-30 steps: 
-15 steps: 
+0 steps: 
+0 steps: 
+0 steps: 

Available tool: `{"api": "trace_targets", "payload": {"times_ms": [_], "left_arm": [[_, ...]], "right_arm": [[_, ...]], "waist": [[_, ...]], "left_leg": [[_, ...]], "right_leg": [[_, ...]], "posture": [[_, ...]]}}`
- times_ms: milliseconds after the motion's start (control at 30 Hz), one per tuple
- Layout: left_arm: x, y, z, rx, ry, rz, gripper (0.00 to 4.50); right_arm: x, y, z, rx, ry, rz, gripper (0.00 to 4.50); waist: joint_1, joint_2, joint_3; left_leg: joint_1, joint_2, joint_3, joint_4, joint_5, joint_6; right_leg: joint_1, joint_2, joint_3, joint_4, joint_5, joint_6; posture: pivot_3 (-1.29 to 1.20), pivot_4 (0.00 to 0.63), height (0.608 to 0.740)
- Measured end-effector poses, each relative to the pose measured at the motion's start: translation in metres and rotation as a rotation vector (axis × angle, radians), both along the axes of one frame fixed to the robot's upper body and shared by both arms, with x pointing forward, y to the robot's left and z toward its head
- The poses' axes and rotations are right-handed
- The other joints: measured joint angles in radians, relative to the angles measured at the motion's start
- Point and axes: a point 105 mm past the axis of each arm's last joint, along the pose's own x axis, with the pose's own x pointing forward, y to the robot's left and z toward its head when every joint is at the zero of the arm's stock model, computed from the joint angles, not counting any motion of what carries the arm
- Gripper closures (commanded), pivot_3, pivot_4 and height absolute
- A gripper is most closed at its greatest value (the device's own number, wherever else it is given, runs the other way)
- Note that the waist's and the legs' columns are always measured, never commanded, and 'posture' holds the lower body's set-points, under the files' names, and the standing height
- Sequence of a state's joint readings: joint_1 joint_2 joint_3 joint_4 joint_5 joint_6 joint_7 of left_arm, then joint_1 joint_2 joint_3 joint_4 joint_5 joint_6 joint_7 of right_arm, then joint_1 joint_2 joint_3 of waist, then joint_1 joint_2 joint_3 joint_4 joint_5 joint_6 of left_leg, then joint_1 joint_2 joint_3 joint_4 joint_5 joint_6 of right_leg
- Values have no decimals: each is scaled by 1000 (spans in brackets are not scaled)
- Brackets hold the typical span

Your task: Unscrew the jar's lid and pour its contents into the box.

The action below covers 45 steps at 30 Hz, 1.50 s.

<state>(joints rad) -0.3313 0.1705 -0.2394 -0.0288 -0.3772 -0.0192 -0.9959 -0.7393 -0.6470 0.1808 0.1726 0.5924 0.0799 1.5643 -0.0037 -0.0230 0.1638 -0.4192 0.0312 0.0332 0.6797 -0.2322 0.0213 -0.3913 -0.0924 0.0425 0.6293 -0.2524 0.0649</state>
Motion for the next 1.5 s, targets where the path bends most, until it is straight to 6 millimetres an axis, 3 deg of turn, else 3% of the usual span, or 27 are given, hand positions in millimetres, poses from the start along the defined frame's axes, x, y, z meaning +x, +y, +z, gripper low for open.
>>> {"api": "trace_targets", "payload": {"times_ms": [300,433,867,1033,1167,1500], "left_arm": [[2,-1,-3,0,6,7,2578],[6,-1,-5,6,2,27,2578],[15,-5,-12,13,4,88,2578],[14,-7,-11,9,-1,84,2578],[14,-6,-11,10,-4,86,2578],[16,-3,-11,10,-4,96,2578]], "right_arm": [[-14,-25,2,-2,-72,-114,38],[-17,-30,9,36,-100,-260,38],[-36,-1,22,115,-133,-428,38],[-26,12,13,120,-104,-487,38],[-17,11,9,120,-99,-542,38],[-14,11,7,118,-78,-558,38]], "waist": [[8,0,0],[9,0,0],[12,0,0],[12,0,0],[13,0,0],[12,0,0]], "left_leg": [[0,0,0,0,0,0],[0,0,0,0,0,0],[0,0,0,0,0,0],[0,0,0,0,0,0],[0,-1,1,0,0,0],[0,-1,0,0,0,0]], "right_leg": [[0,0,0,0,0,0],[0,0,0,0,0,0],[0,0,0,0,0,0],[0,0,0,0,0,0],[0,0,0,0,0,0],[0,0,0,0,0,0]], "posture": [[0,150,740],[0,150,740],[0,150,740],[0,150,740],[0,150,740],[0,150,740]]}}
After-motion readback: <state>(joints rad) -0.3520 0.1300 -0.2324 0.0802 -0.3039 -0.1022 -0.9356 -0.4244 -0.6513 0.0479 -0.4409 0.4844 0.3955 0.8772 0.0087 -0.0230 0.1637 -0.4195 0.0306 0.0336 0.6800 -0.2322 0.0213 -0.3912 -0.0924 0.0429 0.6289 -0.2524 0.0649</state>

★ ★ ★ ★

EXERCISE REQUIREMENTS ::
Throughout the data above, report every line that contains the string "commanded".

ANSWER FOR THE TASK ::
- Gripper closures (commanded), pivot_3, pivot_4 and height absolute
- Note that the waist's and the legs' columns are always measured, never commanded, and 'posture' holds the lower body's set-points, under the files' names, and the standing height

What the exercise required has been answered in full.